- The task -
Below are the entries; give again exactly the lines from the one mentioning "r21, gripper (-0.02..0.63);" through the one mentioning "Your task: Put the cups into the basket", inclusive.

━━━ Data shown ━━━

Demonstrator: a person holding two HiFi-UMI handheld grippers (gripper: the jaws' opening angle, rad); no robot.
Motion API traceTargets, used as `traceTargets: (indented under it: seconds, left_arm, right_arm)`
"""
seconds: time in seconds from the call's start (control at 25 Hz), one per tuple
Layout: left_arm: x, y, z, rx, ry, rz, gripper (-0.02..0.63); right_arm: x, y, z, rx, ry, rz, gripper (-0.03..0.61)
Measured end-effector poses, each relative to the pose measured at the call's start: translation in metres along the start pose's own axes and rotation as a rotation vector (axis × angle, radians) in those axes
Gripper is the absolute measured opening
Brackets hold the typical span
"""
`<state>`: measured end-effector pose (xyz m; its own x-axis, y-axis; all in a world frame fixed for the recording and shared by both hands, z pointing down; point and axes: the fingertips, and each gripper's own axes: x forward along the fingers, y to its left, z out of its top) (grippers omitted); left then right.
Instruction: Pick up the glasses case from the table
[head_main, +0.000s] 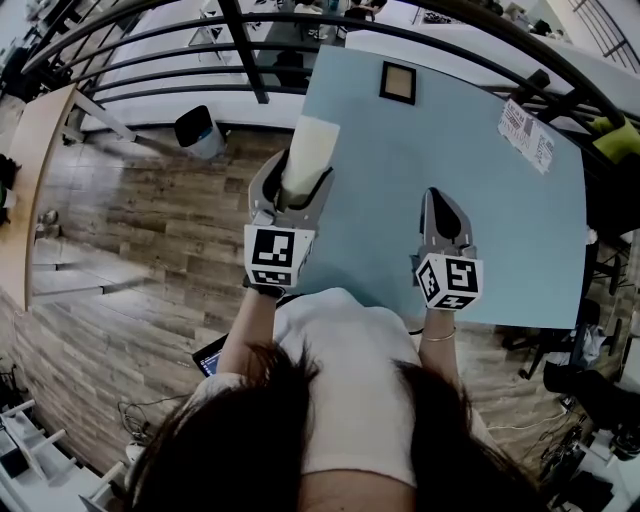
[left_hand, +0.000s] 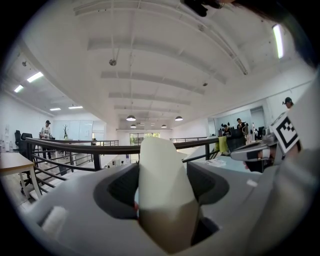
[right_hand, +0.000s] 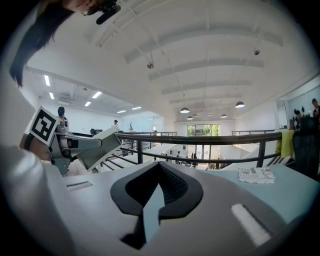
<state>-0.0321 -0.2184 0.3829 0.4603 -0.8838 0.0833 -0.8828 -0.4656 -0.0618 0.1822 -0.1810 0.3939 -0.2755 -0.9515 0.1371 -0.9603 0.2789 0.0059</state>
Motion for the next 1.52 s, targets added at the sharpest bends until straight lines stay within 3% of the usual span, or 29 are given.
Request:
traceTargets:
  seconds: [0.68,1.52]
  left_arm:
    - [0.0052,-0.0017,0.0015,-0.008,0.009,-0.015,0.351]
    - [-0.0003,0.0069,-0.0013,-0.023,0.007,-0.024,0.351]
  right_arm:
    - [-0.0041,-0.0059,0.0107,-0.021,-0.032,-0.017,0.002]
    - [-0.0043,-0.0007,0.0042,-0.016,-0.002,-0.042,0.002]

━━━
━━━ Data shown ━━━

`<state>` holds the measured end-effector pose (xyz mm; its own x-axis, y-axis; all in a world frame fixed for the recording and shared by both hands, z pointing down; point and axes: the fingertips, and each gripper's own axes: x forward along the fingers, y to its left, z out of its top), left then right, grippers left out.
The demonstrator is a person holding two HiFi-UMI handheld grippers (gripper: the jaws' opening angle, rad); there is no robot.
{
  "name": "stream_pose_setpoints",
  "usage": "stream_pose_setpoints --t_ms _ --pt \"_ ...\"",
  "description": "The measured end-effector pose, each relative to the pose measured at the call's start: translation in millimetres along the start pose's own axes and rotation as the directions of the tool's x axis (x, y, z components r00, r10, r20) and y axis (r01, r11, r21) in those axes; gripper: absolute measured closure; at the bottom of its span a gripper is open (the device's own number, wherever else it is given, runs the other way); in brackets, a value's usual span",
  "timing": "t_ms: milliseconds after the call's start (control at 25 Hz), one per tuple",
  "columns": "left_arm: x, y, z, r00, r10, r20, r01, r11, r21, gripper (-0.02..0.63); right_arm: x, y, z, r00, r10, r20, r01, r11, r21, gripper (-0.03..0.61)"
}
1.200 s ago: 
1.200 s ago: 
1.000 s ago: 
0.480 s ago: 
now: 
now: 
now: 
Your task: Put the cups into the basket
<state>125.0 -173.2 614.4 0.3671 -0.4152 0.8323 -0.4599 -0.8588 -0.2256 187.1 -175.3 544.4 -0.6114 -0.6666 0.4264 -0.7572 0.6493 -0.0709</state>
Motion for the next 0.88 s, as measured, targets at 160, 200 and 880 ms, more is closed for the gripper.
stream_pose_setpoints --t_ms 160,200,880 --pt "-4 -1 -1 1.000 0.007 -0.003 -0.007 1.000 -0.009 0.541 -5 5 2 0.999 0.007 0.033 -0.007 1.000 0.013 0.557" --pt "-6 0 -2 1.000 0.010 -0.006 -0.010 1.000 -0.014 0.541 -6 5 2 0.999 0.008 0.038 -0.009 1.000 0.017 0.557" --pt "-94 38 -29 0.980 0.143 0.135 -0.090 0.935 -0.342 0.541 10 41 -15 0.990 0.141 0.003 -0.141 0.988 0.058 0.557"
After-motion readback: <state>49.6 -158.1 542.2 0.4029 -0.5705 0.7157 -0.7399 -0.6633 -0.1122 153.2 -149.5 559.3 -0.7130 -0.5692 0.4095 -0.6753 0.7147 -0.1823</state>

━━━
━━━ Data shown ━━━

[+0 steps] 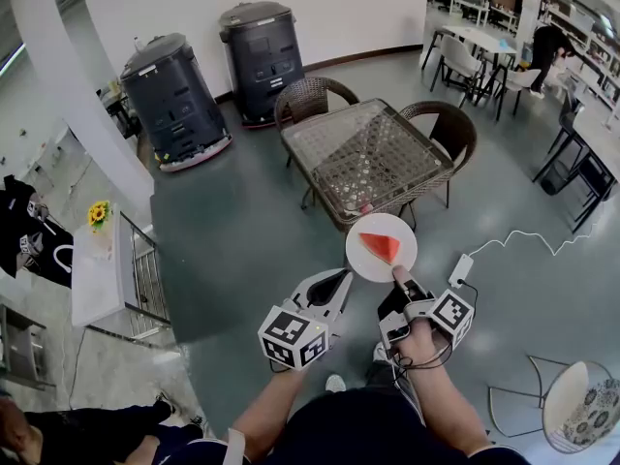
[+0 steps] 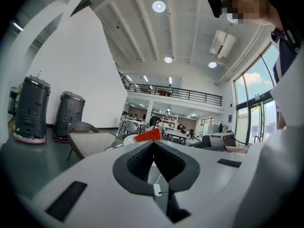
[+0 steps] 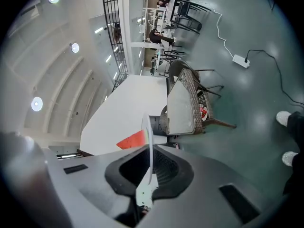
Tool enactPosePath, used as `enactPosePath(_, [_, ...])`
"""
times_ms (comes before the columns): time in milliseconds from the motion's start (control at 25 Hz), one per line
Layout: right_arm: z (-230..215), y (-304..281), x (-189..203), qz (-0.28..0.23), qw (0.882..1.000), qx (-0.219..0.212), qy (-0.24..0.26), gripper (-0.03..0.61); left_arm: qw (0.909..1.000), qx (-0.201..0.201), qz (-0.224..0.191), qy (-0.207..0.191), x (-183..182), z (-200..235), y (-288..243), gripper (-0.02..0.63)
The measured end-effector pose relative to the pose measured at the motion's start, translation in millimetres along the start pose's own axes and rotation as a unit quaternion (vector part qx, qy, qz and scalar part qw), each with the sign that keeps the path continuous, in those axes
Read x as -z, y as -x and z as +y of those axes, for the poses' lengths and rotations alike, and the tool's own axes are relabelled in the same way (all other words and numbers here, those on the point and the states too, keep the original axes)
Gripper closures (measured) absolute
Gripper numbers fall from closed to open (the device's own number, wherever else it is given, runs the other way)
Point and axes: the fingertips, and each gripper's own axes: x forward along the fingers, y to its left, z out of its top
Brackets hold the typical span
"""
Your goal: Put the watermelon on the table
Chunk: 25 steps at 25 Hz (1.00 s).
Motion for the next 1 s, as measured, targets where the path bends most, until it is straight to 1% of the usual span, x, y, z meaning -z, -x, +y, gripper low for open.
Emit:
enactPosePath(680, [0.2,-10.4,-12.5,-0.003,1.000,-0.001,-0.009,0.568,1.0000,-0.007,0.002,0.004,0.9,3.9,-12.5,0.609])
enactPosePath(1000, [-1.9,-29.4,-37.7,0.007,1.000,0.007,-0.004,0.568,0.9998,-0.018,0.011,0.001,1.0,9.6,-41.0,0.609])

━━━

- Exercise solution -
  "columns": "left_arm: x, y, z, r00, r10, r20, r01, r11, r21, gripper (-0.02..0.63); right_arm: x, y, z, r00, r10, r20, r01, r11, r21, gripper (-0.03..0.61)"
}
1.200 s ago: 
1.200 s ago: 
1.000 s ago: 
0.480 s ago: 
now: 
now: 
now: 
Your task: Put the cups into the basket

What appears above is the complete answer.